There will be some significant changes for the motor body repair (MBR) sector in 2020.
It’s not going to be business as usual says Richard Green, National Director of the South African Motor Body Repairers’ Association (SAMBRA), a proud association of the Retail Motor Industry Organisation (RMI) and the custodian of industry standards and sustainability in the sector.
SAMBRA, whose members are responsible for repairing over 80% of all insured repair claims in the country, interface with all the key players in the formal MBR sector including short term motor insurers; insurer intermediaries; OEM approval programmes; OEM and alternative part suppliers; paint and equipment suppliers and MBRs servicing that market.
Green anticipates a decline in intermediary participants in the short term insurance sector and an increase in direct motor insurance – potentially more effective business partners than intermediary-driven insurers.
“Direct insurance models better suit our industry, as the current system is administratively ineffective and expensive,” he says.
He also predicts OEM approval programmes will remain an integral part of the industry, though the form may change dramatically. “We must not lose the connection between our two industries, as the connection is essential to ensure continued skills development without it repair quality will suffer. SAMBRA will continue to focus on cost reduction of these programmes,” he says.
If OEMs wish to maintain the current part supply levels, they will need to seek more effective and production efficient mechanisms. “The cost of premium vehicle parts is currently not sustainable and alternative parts manufacturers have already made significant inroads into the genuine parts market. Unless OEMs produce creative and effective alternatives, the erosion of their market share will continue. An additional impact is the increase in effective repair technology which allows MBRs to repair panels that were previously replaced.
SAMBRA’S right of lien will, in our view, negate insurers’ parts purchase/ payment strategy,” says Green.
In the paint and equipment sector, more local production is a necessity as only a small percentage of paint and equipment supplied to the MBR market in South Africa is locally produced. “There has never been a better time to be in the collision repair industry – because of the opportunities arising through consolidation. There’s a five-year window, and the clocks have already been ticking for two or three years.

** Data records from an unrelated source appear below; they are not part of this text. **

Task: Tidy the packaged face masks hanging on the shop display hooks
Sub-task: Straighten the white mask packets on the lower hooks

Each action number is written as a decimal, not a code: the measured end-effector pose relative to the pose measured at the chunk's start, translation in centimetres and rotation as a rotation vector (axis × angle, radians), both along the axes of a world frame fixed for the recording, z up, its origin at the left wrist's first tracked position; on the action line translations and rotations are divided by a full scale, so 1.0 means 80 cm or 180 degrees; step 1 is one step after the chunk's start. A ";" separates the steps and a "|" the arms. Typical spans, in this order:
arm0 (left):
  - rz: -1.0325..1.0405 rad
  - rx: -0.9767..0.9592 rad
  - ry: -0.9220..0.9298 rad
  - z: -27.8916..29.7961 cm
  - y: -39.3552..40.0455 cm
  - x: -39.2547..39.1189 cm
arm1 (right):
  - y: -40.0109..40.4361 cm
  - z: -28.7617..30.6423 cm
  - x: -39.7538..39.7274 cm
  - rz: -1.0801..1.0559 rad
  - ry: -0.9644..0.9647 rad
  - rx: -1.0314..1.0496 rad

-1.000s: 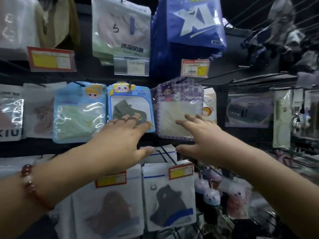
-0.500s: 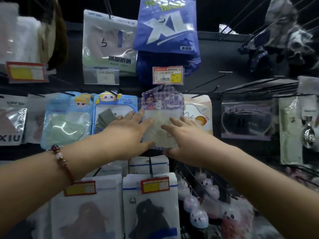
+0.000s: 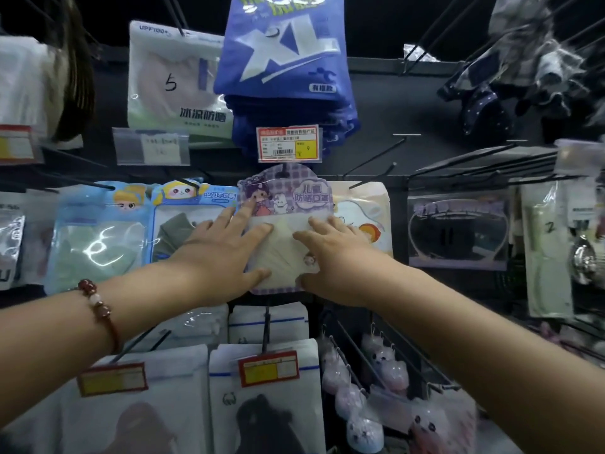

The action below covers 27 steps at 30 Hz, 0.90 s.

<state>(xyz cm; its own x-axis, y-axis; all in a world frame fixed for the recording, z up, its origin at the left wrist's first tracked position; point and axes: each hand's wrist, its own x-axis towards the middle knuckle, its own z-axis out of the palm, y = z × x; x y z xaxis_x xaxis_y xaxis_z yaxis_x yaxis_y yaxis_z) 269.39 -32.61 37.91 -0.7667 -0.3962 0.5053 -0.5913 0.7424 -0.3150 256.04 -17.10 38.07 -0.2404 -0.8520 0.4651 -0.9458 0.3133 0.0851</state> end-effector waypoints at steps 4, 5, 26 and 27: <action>-0.0180 -0.0087 0.0205 0.004 -0.001 -0.008 | -0.009 0.007 -0.007 -0.0028 0.0005 -0.0123; -0.0210 -0.0102 0.0248 0.004 -0.001 -0.010 | -0.011 0.008 -0.008 -0.0019 -0.0006 -0.0137; 0.0048 -0.0374 0.0556 -0.022 -0.087 -0.087 | -0.119 -0.007 -0.084 -0.0060 -0.0110 -0.0215; 0.0070 -0.0451 0.0558 -0.025 -0.092 -0.090 | -0.123 -0.009 -0.087 -0.0036 -0.0135 -0.0266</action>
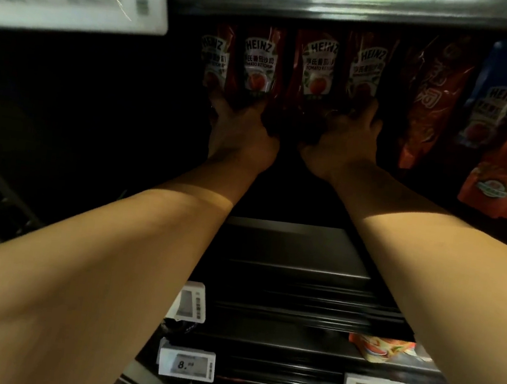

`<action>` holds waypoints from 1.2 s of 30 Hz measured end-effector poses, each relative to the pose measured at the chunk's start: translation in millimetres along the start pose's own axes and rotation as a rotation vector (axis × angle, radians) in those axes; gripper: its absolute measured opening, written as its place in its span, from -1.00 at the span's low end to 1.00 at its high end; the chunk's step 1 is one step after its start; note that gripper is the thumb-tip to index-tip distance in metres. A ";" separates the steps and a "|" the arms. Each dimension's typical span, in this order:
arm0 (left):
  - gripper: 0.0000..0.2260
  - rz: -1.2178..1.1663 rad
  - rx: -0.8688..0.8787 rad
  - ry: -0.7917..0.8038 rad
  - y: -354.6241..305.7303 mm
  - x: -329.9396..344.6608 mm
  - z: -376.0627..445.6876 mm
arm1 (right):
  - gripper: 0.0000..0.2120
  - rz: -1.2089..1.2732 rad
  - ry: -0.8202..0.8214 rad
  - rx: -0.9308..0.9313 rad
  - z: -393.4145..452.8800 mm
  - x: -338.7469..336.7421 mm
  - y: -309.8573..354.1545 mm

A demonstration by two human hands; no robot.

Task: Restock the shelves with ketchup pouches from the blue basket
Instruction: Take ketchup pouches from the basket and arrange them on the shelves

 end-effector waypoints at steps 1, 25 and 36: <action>-0.45 -0.008 0.004 -0.019 1.0 -0.9 0.5 | -0.33 0.002 -0.006 -0.001 -1.3 -0.1 -1.0; -0.74 -0.534 -0.192 -0.083 24.8 -45.0 -162.3 | -0.54 0.346 0.026 0.058 -147.9 -48.2 -62.7; -0.70 -0.576 -0.222 -0.014 26.4 -45.8 -328.7 | -0.63 0.436 0.062 -0.222 -262.7 -70.2 -117.2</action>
Point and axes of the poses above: each hand's wrist, its own z-axis towards the middle knuckle, its own x-axis out of the palm, y = z × x, the point moved 1 cm from there along z, towards the middle knuckle, and after that the axes turned 11 degrees about y, right-handed, at the moved point
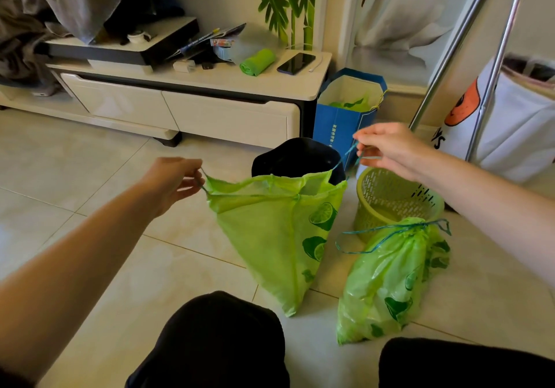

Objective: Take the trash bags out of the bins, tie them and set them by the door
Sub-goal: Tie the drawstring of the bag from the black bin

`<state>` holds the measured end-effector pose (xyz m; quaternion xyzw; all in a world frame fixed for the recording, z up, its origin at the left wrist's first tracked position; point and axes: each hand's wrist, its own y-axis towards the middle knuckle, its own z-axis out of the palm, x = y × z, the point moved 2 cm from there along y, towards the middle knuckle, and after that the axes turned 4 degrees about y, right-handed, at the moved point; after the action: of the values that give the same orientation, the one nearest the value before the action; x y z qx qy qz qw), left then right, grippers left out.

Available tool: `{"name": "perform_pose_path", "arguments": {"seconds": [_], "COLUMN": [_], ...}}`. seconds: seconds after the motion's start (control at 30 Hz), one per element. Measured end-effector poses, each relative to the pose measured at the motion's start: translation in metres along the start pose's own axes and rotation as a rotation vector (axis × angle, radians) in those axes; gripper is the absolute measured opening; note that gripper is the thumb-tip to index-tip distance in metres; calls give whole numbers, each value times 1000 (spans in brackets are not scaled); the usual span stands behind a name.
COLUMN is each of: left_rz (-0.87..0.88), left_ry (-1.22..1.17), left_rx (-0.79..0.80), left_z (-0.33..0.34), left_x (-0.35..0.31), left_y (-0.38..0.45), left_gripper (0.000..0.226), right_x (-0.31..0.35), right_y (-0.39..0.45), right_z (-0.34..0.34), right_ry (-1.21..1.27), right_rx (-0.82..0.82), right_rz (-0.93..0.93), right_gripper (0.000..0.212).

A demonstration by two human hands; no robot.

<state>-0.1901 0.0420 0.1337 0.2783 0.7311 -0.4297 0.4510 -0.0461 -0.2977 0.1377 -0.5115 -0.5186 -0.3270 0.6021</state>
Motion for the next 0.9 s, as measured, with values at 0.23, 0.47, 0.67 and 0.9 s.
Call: {"name": "perform_pose_path", "arguments": {"seconds": [0.23,0.47,0.67,0.9], "left_rz": [322,416,430,497], "left_ry": [231,313,328,351], "left_rx": [188,251,288,314], "left_z": [61,96,97,104], "left_x": [-54,-58,-39,-34], "left_y": [-24,-36,-34,-32], "left_gripper": [11,12,24,32], "right_x": [38,39,25,17], "right_y": [-22,-27,-28,-28], "right_z": [65,91,89,92], "right_ry": [-106,-405,-363,-368], "right_rx": [209,257,232,196], "right_rz": [-221,-234,-74,-39], "right_gripper": [9,15,36,30]}}
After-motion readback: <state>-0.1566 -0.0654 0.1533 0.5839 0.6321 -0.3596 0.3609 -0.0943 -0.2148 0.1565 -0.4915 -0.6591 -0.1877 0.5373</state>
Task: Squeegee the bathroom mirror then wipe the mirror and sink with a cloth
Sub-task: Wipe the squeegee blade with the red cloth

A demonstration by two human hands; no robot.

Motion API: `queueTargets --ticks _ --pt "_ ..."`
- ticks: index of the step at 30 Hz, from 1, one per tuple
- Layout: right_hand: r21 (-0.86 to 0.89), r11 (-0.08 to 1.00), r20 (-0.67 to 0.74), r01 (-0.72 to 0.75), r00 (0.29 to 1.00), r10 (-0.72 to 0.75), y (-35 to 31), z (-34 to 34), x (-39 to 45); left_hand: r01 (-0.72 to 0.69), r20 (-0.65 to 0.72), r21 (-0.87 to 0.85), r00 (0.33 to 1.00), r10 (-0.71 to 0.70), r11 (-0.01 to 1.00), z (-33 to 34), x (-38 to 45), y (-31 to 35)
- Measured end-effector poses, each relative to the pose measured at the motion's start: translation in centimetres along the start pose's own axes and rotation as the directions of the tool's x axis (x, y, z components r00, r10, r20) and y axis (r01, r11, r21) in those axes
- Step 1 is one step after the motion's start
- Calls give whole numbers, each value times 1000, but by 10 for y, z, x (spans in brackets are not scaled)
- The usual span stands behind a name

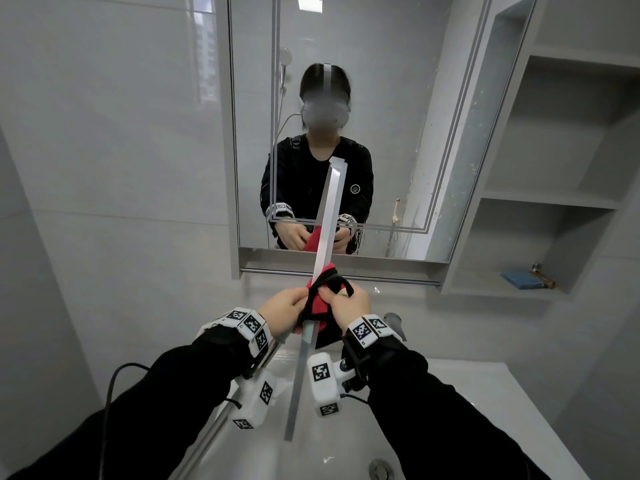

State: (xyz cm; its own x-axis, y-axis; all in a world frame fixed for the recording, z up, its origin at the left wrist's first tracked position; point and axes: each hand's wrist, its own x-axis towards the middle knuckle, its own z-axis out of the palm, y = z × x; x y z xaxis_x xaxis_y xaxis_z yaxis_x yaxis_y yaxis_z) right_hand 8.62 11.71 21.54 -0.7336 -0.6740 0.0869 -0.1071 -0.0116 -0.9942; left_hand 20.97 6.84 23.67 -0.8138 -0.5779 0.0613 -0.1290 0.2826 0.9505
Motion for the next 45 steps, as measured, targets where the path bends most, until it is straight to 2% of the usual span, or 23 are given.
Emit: queueTargets --ticks 3,5,7,10,17,22,27,35,41,43,45 --pt "-75 996 -10 53 999 -54 -4 0 3 5 -20 39 1000 -4 999 0 4 -2" --pt "-36 997 5 73 997 -73 -4 1 2 13 -28 68 1000 -11 998 -3 8 -5" --pt "23 998 40 65 997 -66 -1 2 -2 10 -53 175 999 -1 984 -8 13 -5" --pt "21 997 115 78 990 -80 12 2 -11 -12 -139 363 988 67 932 -19 19 -1" --pt "-5 997 217 75 973 -73 27 3 -27 -1 -140 266 989 40 964 -32 18 3" --pt "-66 997 233 42 972 -25 22 9 -26 15 -180 335 982 48 942 -35 17 0" --pt "-100 994 224 52 974 -29 17 19 -24 11 -206 211 978 34 977 -36 13 3" --pt "-275 950 230 149 969 -86 10 26 -16 -22 -179 415 978 106 910 -41 12 -6" --pt "-389 883 304 261 942 -144 -2 23 -8 -120 -173 423 962 210 898 -44 9 -17" --pt "-385 885 314 263 939 -142 -4 23 -8 -110 -215 398 954 210 911 -45 9 -20" --pt "-310 928 325 208 940 -102 -5 24 -12 -90 -251 407 946 206 909 -47 10 -22"
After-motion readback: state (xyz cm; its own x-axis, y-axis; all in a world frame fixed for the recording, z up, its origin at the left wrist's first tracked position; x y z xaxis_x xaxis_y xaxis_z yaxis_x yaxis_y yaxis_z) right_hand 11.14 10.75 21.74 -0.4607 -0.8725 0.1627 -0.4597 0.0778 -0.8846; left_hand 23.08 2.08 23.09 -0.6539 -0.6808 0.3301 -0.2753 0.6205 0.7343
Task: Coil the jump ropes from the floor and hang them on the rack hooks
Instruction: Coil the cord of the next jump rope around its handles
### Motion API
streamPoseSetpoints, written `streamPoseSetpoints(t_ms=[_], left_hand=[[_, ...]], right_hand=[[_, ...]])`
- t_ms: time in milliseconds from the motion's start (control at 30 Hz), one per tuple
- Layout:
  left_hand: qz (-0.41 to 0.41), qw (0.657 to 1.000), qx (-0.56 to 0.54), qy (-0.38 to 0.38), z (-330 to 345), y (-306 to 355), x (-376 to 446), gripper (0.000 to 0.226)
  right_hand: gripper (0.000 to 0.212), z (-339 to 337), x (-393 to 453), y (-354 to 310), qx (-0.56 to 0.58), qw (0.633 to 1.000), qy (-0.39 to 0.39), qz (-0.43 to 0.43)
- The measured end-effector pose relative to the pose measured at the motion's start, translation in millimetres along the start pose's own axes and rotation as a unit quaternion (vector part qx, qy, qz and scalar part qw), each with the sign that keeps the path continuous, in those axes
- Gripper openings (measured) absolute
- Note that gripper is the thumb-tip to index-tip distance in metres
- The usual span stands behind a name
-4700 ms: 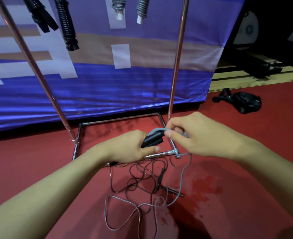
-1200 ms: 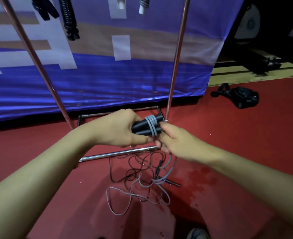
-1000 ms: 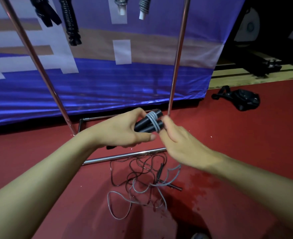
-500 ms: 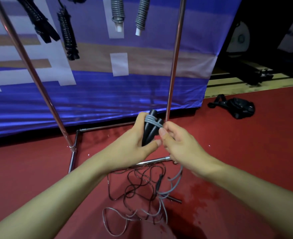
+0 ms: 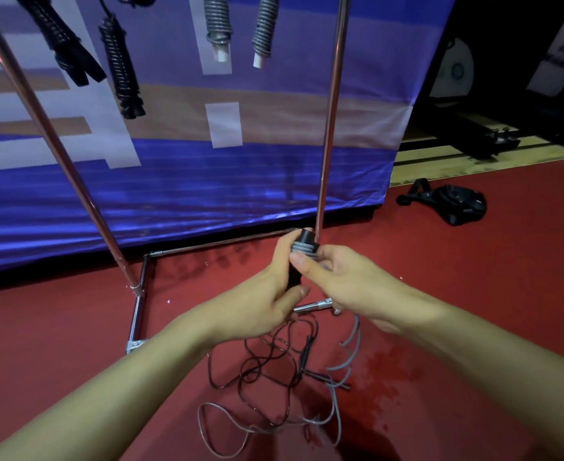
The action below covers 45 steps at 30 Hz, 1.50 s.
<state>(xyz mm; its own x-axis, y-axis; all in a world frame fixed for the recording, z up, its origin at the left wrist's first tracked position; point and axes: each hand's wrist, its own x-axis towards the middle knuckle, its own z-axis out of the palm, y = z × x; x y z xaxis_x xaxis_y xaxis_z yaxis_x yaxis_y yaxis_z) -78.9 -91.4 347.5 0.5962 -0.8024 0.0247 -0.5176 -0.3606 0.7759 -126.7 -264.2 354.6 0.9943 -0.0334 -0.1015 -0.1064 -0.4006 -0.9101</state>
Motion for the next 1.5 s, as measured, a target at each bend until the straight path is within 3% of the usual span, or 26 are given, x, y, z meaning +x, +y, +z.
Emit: streamPoseSetpoints(t_ms=[100, 200, 267, 367, 433, 533, 700, 800, 833, 900, 1000, 1200, 1333, 1500], left_hand=[[0.0, 0.999, -0.053, -0.005, -7, 2, -3, 0.086], [-0.032, 0.983, -0.179, -0.028, -18, 0, -6, 0.092], [-0.04, 0.977, -0.205, -0.039, -24, 0, -8, 0.091], [-0.017, 0.983, -0.179, -0.039, -25, 3, -9, 0.083], [0.009, 0.988, -0.152, -0.012, -21, 4, -9, 0.08], [0.039, 0.988, -0.146, 0.042, -13, 7, -4, 0.078], [0.023, 0.986, -0.136, 0.094, -10, 5, 1, 0.076], [-0.006, 0.989, -0.118, 0.092, -9, 3, 4, 0.045], [-0.014, 0.987, -0.128, 0.094, -9, 2, 5, 0.028], [-0.016, 0.983, -0.143, 0.111, -10, 4, 7, 0.017], [-0.006, 0.984, -0.128, 0.124, -9, 6, 8, 0.022], [0.002, 0.989, -0.037, 0.146, -6, 0, 11, 0.026], [0.002, 0.984, -0.091, 0.153, -10, 1, 8, 0.029], [0.015, 0.971, -0.194, 0.136, -19, 4, 2, 0.035]], right_hand=[[0.026, -5, 2, -2, 0.048, 0.999, -0.011, -0.021], [0.022, -13, 4, -5, -0.017, 0.998, -0.008, -0.063], [0.03, -14, 3, -6, -0.059, 0.995, -0.002, -0.083], [0.039, -11, 0, -6, -0.07, 0.992, 0.013, -0.099], [0.032, -10, -1, -7, -0.036, 0.994, 0.02, -0.104], [0.04, -12, 1, -6, -0.007, 0.995, 0.038, -0.093], [0.02, -17, -1, -9, 0.065, 0.993, -0.001, -0.103], [0.014, -21, -1, -12, 0.046, 0.995, -0.019, -0.089], [0.018, -21, 0, -13, 0.027, 0.996, -0.014, -0.08], [0.029, -21, 3, -13, -0.055, 0.995, 0.026, -0.082], [0.034, -23, 4, -15, -0.137, 0.985, 0.062, -0.089], [0.029, -11, 7, -7, -0.093, 0.994, 0.045, -0.044], [0.014, -5, 7, -2, -0.027, 0.998, 0.051, -0.034], [0.014, -30, -3, -13, -0.224, 0.96, 0.083, -0.146]])
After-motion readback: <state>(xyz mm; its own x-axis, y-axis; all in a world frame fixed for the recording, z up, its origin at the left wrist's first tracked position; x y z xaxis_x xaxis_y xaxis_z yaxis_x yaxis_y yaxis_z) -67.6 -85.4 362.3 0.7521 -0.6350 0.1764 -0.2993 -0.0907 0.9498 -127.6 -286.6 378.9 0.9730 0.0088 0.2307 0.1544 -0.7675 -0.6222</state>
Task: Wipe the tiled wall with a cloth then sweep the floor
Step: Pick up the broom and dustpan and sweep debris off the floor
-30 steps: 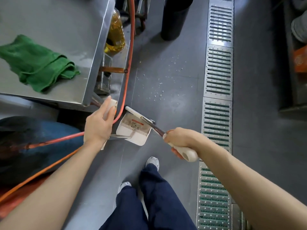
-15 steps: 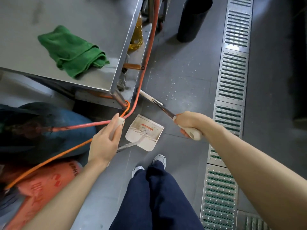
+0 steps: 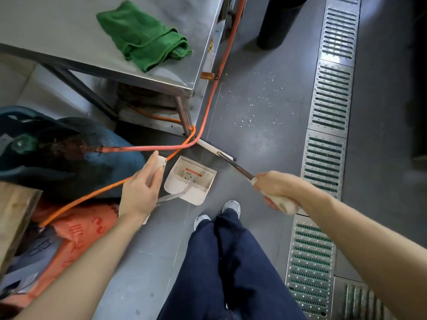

“OEMs need to encourage competition in the sector by approving a wider range of paints for application to their vehicles,” says Green.
Government needs to look at encouraging investment in this industrial sector. A fair, unrestricted and competitive business environment in the MBR sector will grow small businesses and stimulate employment. “As a sector we strongly reject any bias, no matter what form it takes and will robustly oppose any form of unfair business practice,” says Green.
But business growth won’t happen in the large MBR business sector. “We believe the real growth opportunity lies in small business sector that can remain agile in service offering, and will, in future, be multi-faceted under the same ‘roof’ focussing on Non-Structural Repair (NSR) MBR work and allied services. As an industry we are committed to working tirelessly with all of our business partners to ensure a sustainable trading environment.”
The MBR industry will need to regroup, regain sector independence and focus on production efficiencies by developing skill and using of best available repair technology to maximise profit margins. “We owe our customers the best possible level of repair quality and service and we owe ourselves the correct levels of ROI. We will achieve this by declining to work at unsustainable rates; by securing working capital by exercising our right of lien and by eradicating the senseless invoice discounting practices,” concludes Green.